(Saved data entries)
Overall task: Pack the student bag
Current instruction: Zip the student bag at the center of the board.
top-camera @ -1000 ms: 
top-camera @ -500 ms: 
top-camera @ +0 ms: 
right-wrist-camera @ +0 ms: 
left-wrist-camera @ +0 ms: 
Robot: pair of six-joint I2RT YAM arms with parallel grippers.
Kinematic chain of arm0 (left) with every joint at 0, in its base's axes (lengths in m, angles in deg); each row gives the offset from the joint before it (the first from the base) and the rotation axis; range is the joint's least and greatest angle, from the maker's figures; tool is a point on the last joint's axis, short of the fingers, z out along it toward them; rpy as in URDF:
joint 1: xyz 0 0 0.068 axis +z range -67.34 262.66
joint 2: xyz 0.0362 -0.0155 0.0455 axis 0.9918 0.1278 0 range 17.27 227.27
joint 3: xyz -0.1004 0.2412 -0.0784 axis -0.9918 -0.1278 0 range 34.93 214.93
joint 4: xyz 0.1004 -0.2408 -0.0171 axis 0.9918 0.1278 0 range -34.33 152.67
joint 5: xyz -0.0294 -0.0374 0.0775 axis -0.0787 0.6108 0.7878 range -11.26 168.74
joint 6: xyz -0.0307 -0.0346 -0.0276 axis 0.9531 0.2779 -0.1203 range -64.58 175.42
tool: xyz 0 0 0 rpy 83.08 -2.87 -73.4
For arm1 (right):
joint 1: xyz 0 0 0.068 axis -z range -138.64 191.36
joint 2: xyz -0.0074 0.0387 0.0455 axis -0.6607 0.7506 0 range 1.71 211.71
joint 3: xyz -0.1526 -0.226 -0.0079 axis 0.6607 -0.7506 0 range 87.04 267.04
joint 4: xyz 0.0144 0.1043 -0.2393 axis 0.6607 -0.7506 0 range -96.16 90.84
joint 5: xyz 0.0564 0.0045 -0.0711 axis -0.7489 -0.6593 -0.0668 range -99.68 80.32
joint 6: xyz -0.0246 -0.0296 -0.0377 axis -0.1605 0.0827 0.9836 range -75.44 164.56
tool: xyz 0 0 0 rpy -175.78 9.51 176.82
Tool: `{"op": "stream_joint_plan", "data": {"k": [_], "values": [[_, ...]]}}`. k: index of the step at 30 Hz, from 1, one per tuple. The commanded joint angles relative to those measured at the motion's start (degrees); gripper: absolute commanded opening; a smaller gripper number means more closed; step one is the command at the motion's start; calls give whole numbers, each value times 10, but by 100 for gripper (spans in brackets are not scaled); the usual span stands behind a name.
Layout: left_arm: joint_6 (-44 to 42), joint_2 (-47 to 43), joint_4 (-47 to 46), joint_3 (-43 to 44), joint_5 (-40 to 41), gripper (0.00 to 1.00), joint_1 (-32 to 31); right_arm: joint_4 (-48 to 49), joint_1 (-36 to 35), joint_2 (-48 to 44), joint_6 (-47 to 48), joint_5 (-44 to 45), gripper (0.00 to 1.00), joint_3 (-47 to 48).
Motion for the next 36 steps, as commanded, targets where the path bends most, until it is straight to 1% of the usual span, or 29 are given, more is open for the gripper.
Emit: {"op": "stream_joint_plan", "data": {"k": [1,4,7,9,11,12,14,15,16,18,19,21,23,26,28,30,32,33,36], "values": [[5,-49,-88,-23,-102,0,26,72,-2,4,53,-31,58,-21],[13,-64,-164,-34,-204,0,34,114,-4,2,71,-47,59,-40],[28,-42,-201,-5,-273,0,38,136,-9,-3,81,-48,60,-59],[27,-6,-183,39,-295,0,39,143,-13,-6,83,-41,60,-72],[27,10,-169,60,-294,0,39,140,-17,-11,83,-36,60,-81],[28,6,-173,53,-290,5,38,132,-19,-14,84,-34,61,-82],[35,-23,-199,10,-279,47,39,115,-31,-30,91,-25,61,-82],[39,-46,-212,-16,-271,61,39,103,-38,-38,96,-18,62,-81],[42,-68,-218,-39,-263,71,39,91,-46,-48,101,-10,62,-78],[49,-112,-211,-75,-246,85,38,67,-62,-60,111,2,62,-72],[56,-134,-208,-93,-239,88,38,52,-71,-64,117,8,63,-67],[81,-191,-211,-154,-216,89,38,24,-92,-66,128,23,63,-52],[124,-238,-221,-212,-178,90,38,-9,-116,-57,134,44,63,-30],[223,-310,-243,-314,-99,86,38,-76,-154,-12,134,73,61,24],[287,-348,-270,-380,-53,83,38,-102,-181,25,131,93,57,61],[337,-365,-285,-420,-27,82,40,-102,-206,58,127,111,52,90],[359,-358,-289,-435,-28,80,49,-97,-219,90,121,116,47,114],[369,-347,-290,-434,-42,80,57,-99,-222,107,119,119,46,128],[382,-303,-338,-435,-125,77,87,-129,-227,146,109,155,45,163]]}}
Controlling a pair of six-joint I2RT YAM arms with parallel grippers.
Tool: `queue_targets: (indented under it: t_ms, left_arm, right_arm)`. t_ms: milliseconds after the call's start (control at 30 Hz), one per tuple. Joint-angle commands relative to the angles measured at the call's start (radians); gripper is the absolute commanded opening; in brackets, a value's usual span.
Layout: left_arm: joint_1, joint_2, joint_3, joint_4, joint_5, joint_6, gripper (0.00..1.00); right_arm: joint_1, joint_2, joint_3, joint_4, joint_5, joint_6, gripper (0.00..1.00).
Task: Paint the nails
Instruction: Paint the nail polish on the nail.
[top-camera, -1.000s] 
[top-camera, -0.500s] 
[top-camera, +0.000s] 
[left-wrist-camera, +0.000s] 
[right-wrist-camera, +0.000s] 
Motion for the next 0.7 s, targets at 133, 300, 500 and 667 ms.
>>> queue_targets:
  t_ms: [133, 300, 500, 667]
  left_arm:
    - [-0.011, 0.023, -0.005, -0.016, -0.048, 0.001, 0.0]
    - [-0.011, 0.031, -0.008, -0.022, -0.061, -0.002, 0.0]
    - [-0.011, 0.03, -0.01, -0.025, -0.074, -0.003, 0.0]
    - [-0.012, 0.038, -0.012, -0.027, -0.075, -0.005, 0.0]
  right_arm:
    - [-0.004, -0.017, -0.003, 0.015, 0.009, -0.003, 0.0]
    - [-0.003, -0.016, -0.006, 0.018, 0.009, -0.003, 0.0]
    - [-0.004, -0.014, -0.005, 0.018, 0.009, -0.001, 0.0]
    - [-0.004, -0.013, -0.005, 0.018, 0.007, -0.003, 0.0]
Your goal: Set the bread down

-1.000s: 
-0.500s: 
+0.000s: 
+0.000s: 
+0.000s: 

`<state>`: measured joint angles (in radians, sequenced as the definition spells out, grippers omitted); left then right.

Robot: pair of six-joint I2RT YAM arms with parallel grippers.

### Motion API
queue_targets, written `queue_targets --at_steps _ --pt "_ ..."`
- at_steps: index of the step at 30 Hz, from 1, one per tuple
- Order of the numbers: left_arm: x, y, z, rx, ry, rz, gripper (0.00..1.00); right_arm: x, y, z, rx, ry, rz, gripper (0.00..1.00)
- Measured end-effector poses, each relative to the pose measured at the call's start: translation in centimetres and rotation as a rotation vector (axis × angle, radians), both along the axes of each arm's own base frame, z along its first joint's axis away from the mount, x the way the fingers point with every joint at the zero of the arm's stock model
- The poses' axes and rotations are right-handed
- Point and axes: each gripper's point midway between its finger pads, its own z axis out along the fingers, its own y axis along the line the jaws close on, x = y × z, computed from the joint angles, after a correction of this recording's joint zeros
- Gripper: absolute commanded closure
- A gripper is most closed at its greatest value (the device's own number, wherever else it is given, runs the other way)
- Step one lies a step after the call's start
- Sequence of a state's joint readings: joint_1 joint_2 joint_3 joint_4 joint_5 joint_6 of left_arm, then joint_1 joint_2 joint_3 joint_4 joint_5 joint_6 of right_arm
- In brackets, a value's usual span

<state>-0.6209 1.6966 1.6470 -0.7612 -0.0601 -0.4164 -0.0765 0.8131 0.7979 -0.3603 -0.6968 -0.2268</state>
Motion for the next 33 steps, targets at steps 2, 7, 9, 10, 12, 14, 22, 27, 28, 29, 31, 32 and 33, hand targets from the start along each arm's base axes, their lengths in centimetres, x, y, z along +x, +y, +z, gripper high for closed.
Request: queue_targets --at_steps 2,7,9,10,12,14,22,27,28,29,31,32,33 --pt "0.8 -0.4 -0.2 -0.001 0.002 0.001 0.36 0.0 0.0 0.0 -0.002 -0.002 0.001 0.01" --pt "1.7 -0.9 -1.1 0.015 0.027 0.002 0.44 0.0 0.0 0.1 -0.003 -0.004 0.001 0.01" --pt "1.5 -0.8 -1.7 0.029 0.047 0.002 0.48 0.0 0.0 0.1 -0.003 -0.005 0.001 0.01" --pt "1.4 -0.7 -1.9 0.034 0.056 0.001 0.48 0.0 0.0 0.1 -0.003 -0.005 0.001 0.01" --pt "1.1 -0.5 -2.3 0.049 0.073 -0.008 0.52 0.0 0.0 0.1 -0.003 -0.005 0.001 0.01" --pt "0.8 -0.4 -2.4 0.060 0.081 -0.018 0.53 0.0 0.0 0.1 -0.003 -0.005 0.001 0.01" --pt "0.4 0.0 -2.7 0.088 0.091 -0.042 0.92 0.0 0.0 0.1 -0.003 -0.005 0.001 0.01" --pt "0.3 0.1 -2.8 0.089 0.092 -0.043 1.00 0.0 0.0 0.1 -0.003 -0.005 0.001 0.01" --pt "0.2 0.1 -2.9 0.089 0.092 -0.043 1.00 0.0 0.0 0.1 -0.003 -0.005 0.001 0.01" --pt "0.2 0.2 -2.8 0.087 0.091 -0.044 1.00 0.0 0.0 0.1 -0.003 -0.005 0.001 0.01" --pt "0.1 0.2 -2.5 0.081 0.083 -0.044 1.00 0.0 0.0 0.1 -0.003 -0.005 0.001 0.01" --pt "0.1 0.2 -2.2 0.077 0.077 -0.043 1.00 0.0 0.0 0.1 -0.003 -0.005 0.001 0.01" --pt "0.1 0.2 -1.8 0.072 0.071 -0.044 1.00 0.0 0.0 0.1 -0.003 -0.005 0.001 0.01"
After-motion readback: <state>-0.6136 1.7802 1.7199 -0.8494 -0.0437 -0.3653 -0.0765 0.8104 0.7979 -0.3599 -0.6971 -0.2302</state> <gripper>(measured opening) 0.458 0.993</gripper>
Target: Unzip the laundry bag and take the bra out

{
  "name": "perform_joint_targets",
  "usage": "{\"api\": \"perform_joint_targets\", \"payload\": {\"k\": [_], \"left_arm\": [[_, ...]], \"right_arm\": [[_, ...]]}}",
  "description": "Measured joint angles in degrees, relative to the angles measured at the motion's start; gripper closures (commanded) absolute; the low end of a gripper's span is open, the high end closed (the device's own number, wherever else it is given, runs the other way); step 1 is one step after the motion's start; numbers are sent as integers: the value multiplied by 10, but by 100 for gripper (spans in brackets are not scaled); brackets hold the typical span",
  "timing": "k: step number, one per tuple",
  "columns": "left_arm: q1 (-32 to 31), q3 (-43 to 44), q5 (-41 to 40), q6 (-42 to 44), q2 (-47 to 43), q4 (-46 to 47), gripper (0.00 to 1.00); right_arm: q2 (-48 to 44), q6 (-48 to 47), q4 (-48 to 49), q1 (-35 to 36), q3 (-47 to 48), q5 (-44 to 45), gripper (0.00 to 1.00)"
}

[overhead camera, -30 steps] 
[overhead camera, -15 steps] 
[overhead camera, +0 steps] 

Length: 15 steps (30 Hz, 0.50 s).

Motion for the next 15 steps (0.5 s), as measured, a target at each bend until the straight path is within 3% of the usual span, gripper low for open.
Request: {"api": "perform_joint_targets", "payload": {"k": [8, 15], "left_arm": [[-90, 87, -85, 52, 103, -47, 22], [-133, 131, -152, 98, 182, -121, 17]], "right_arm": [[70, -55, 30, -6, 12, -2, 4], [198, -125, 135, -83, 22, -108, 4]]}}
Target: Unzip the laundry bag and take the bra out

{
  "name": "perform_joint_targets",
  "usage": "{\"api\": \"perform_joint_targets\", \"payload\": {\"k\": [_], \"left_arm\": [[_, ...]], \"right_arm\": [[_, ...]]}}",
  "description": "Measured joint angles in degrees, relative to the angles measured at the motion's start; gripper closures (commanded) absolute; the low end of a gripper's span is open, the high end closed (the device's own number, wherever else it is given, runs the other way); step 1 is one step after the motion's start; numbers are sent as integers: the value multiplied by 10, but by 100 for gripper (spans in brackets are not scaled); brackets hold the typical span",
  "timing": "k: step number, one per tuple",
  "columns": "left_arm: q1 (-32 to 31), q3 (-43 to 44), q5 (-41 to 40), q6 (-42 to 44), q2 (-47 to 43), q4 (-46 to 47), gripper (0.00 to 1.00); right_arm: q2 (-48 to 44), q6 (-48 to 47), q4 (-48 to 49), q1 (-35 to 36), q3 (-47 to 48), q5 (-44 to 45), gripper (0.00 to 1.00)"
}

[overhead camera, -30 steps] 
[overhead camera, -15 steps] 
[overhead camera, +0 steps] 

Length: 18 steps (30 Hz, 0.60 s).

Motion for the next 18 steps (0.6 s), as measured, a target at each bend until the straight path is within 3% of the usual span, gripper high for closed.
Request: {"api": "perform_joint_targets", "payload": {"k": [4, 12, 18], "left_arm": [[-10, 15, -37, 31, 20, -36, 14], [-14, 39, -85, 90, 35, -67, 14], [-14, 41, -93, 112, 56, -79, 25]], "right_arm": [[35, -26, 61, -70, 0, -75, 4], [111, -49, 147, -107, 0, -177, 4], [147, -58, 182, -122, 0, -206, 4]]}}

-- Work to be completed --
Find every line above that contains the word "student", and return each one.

-- Solution to this task --
Overall task: Pack the student bag
Current instruction: Zip the student bag at the center of the board.

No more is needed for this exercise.